When to Bring In A Broker
The optimal time to bring a broker into a settlement is before settlement negotiations begin–as soon as plaintiff and defense know an injury will result in current and future medical costs, loss of earnings, loss of retirement contributions or other expenses. Plaintiff and defense must determine, in present-value dollars, the cost of taking care of the needs of an injured party over time–whether for one year, five years or for the rest of the claimant’s life. The plaintiff’s attorney needs this information before presenting a settlement demand. The defense must be armed with the information so it can tell its insurance company client what is expected as a payout and the reasons why. In both cases, a structured settlement broker for each side can help.

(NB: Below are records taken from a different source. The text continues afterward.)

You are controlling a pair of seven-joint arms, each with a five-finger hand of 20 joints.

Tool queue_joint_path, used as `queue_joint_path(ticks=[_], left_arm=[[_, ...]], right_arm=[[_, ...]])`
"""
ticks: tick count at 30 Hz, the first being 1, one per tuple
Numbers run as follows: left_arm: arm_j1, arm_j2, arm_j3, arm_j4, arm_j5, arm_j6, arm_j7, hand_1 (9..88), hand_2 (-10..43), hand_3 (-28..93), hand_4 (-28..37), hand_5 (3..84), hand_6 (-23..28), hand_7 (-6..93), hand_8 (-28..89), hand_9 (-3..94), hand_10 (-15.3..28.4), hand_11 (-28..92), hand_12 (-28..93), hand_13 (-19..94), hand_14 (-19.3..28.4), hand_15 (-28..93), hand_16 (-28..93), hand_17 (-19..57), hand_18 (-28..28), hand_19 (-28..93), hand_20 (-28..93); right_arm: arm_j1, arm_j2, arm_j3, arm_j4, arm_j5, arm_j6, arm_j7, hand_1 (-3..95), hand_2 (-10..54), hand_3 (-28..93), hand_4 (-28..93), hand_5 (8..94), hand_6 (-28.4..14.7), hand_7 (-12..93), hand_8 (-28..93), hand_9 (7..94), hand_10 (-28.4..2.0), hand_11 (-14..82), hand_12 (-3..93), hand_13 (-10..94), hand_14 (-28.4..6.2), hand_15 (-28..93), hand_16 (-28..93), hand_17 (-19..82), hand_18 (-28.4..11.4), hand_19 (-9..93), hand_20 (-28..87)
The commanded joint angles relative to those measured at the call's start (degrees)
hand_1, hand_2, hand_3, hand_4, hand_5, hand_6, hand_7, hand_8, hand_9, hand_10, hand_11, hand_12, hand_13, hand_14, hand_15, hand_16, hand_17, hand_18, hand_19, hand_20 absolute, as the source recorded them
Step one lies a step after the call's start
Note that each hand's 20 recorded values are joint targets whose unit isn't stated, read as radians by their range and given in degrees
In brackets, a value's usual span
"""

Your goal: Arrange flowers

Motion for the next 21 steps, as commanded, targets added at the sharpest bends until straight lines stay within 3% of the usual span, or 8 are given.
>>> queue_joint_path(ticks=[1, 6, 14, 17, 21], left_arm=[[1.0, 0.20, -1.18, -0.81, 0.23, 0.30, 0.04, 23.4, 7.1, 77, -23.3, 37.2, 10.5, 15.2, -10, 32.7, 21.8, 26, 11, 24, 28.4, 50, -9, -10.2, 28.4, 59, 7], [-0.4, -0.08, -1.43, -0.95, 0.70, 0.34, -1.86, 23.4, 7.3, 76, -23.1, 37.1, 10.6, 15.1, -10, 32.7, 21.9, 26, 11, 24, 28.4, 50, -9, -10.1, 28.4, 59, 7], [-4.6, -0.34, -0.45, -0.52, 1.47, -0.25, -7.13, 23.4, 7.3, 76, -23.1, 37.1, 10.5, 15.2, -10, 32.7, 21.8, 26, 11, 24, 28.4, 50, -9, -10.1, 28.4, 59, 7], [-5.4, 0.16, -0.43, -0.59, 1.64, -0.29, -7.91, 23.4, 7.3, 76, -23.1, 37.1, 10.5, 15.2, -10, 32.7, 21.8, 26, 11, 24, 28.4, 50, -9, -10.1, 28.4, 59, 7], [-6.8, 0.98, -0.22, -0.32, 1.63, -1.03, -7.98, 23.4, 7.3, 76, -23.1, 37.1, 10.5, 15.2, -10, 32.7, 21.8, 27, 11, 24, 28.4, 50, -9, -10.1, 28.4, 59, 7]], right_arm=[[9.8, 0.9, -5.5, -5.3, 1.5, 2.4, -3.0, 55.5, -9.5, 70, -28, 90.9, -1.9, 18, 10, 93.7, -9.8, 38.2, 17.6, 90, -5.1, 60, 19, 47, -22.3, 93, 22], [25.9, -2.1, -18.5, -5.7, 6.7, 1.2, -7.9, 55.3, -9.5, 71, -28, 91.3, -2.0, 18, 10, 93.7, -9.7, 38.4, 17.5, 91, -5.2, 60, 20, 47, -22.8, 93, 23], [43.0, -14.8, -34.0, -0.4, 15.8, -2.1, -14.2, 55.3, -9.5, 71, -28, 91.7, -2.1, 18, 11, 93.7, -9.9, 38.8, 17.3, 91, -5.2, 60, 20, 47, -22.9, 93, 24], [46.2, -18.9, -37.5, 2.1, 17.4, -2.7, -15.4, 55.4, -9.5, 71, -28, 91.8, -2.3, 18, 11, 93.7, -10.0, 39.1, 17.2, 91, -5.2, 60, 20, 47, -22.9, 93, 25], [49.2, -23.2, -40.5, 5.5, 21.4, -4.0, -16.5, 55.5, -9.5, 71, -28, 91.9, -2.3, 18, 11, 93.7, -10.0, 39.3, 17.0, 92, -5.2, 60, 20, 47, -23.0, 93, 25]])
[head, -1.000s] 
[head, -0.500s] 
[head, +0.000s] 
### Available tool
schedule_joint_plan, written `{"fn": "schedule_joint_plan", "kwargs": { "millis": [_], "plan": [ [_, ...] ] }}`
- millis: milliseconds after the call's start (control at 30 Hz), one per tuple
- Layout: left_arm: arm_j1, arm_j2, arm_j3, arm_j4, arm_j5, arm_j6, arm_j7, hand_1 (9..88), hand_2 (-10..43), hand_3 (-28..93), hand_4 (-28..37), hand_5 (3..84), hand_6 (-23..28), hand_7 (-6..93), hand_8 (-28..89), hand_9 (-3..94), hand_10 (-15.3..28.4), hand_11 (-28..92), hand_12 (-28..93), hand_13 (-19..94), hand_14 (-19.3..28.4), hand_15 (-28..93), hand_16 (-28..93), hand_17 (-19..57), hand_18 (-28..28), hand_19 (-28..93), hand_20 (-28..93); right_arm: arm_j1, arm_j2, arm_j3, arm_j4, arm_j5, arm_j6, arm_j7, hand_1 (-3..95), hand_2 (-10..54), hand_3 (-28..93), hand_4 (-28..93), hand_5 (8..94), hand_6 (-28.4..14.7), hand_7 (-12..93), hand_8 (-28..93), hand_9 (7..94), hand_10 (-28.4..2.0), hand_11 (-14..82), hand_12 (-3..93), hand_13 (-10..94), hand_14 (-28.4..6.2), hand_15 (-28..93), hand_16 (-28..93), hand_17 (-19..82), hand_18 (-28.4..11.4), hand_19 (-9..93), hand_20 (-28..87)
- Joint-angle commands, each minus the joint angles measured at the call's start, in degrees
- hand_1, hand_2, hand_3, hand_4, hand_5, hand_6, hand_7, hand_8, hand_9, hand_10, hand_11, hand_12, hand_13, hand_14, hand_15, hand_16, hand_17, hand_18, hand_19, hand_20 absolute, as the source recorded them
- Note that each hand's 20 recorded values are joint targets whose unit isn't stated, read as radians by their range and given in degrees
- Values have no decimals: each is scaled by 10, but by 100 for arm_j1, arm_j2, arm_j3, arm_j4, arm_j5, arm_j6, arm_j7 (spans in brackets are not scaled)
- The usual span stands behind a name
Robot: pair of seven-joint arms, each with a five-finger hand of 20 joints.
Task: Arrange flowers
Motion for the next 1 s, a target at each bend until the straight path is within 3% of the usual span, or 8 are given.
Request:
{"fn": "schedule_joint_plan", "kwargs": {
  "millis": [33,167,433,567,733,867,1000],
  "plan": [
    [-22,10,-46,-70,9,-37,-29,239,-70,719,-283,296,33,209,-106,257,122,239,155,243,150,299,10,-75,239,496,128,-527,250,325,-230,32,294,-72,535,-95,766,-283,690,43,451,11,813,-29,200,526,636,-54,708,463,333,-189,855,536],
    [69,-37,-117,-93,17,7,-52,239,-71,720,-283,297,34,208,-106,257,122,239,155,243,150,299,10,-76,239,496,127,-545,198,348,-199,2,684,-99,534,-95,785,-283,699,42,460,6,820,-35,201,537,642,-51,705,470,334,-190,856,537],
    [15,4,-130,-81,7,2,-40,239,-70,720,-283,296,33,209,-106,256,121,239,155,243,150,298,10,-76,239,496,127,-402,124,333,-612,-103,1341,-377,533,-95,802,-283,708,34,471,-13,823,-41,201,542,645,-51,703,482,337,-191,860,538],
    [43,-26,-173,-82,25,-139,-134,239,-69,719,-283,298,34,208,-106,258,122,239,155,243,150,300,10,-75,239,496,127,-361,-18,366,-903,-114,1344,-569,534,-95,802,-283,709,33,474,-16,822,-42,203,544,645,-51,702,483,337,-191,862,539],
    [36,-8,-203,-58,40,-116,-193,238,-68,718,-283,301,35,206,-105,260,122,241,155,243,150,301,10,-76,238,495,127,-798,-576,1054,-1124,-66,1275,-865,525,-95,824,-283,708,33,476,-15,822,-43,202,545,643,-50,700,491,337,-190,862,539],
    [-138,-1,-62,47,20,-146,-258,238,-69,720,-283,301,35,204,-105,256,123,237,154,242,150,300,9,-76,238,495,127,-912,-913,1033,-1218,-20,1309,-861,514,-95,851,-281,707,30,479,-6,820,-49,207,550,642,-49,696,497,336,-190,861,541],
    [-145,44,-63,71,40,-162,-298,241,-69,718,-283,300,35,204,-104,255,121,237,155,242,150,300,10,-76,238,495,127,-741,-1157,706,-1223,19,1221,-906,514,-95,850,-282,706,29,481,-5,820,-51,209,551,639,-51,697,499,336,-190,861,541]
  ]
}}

Brokers review the injured party’s life-care plans created by both plaintiff and defense and the related costs. Brokers will also meet with experts who can provide cost estimates for specific expenses. The defense side’s broker analyzes the data so the costs are factored into the settlement offer. For plaintiffs, the broker meets with the injured party to get a firsthand account of the financial issues that lie ahead. Each side will have its own estimates–with the plaintiff’s side naturally seeking a higher settlement and the defense side seeking to keep costs down.

Armed with the life-care plans, economic data and the injured party’s own words, brokers can then make a recommendation as to the kinds of annuities the individual needs. The brokers can help find the middle ground. Brokers from both sides should attend the settlement mediation to ensure an accurate financial assessment of the injured party is presented before a settlement is finalized.

Committed to the Process
For brokers to be of the most value, they have to be committed to the case, seeing that it is resolved fairly and equitably–and not be satisfied by just giving a quote on the cost of an annuity. They should be in tune with the daily interest rate marketplace, looking for the best rate, and be willing to lock in that rate for a minimum of 30 days.

The broker must also be experienced in working with all types of injury cases, be familiar with how government agencies pay for medical care, the structured settlement tax ramifications and how to set up special needs trusts. In other words, the broker has to have seen it all. Because brokers review medical records, W-2 forms and other sensitive material, they must respect the attorney-client privilege and keep all communication and case discussion confidential.

Structured settlement broker services are client driven. Brokers should be available whenever attorneys or their clients need them, even if it is after hours and on weekends. There is no cost to either side–plaintiff or defense. This works to the advantage of all parties. Attorneys should use brokers to the fullest and expect them to work as hard on a case settlement as they do.